**Exercise goal:**
An exact reproduction of the lines from the one with "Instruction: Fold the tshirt" to the end of the data below is required. No other lines may be included.

[Recorded data]
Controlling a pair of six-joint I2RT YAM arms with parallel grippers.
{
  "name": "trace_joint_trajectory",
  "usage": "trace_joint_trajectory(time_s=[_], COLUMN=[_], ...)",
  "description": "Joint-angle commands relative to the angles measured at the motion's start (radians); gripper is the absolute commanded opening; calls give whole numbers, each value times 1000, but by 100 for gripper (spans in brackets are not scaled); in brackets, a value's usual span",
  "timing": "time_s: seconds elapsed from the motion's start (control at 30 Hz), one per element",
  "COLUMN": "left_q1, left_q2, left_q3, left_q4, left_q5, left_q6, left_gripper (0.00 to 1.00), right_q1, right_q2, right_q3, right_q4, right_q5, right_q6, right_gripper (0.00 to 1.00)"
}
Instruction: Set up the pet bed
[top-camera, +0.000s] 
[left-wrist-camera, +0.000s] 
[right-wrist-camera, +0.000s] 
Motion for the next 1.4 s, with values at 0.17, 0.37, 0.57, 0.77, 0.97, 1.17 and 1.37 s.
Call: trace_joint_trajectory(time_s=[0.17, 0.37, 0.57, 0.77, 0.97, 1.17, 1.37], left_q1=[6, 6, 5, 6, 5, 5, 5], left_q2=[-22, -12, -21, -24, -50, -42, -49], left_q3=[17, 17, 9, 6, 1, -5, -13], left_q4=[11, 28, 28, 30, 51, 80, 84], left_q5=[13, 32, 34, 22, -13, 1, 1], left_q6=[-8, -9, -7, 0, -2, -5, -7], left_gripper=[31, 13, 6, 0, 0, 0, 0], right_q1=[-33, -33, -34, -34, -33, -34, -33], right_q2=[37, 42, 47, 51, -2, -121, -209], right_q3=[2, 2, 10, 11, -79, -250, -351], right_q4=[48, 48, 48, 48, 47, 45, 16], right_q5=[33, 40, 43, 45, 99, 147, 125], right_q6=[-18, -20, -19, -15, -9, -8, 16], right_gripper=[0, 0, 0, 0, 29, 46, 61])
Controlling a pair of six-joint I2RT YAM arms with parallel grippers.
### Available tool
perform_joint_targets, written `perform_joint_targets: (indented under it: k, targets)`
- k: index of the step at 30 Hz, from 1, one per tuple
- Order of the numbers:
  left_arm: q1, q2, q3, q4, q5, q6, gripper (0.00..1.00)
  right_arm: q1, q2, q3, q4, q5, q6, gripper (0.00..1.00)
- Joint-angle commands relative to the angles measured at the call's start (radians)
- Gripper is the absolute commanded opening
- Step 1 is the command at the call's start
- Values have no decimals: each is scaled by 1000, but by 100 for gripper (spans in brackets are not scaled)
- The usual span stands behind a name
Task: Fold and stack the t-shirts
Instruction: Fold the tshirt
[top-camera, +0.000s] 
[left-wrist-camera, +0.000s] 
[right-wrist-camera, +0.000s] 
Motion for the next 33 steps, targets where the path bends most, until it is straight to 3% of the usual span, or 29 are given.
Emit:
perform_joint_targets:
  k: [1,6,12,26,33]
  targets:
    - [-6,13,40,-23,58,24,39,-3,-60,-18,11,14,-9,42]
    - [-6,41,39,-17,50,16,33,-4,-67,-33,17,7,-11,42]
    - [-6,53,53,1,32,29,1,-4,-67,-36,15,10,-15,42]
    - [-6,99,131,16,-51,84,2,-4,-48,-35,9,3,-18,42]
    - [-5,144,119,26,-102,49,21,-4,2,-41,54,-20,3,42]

**Exercise solution:**
Instruction: Fold the tshirt
[top-camera, +0.000s] 
[left-wrist-camera, +0.000s] 
[right-wrist-camera, +0.000s] 
Motion for the next 33 steps, targets where the path bends most, until it is straight to 3% of the usual span, or 29 are given.
Emit:
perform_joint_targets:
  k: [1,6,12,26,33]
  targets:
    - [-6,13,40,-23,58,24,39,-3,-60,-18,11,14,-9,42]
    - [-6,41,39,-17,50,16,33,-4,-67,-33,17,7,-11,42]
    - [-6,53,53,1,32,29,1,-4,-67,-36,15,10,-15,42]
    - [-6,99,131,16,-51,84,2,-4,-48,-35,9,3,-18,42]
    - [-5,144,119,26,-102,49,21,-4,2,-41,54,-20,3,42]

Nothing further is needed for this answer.